Wednesday, May 9, 2012

Under a Cornflower Blue Sky

Hiking at Barr Lake before the leaves came out this spring
These last two years have a been a wild ride. The grief part was not so fun, but the rest I've enjoyed more than a body has a right to. After I let go of the need to control my world (and the idea that I actually could control my world--ha ha), I had a lot more fun.

Talking to a new friend last night at happy hour, I explained my philosophy. Nothing really irks me, or if it does, it's momentary. Sure, sometimes I get down or anxious, but now I can recognize the old pattern (neural, emotional, behavioral, physical, whatever) and that it doesn't serve me anymore. The lesson of, "Notice it, sit with it, laugh about it, and then let it go," has sunk in after much repetition and practice.
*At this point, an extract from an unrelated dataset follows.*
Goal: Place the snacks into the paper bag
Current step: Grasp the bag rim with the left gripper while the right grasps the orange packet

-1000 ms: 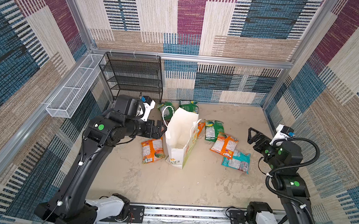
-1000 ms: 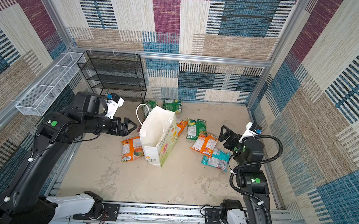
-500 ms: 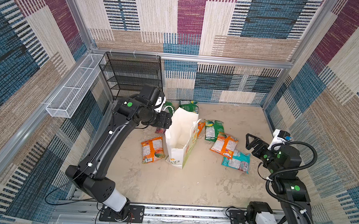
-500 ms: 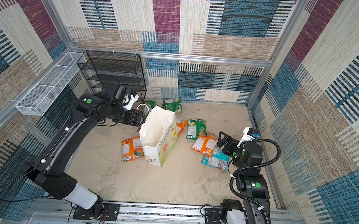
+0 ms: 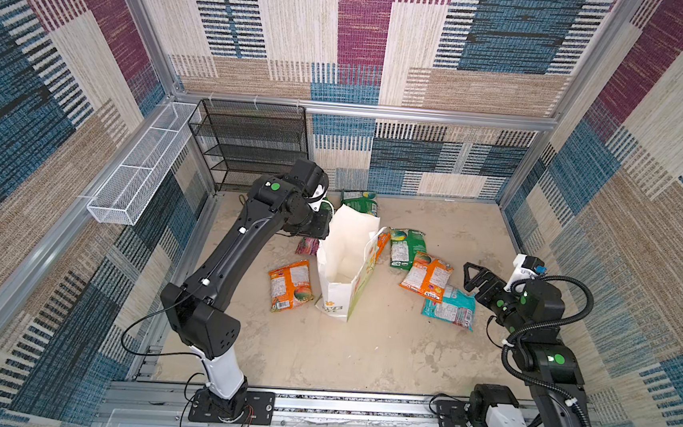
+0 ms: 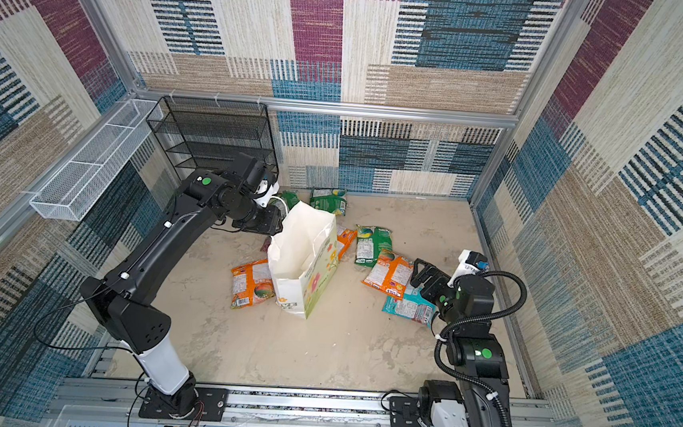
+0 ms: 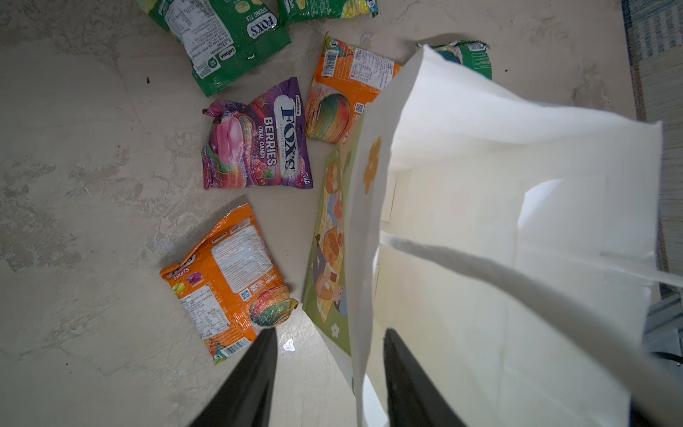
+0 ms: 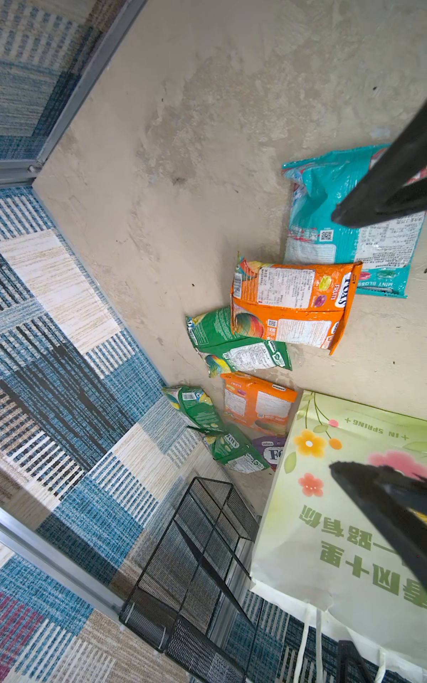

"You realize that's an extraordinary claim to make," my friend, Adam, said, referring to my self-proclaimed ability to be content and happy 99% of the time. I looked at him and smiled. That's all I can do these days, smile and laugh. But he believed me. I could tell. There are some people you meet, and you immediately know they are genuine. He's one, and I'm one.

Finally, finally, I'm doing nothing but attracting the right kind of people into my life. These are the folks who speak their truth, have a deep understanding of how lucky they are to have the things they have, and can accept who they are right now while being open to change. Manifestation is a powerful, powerful tool.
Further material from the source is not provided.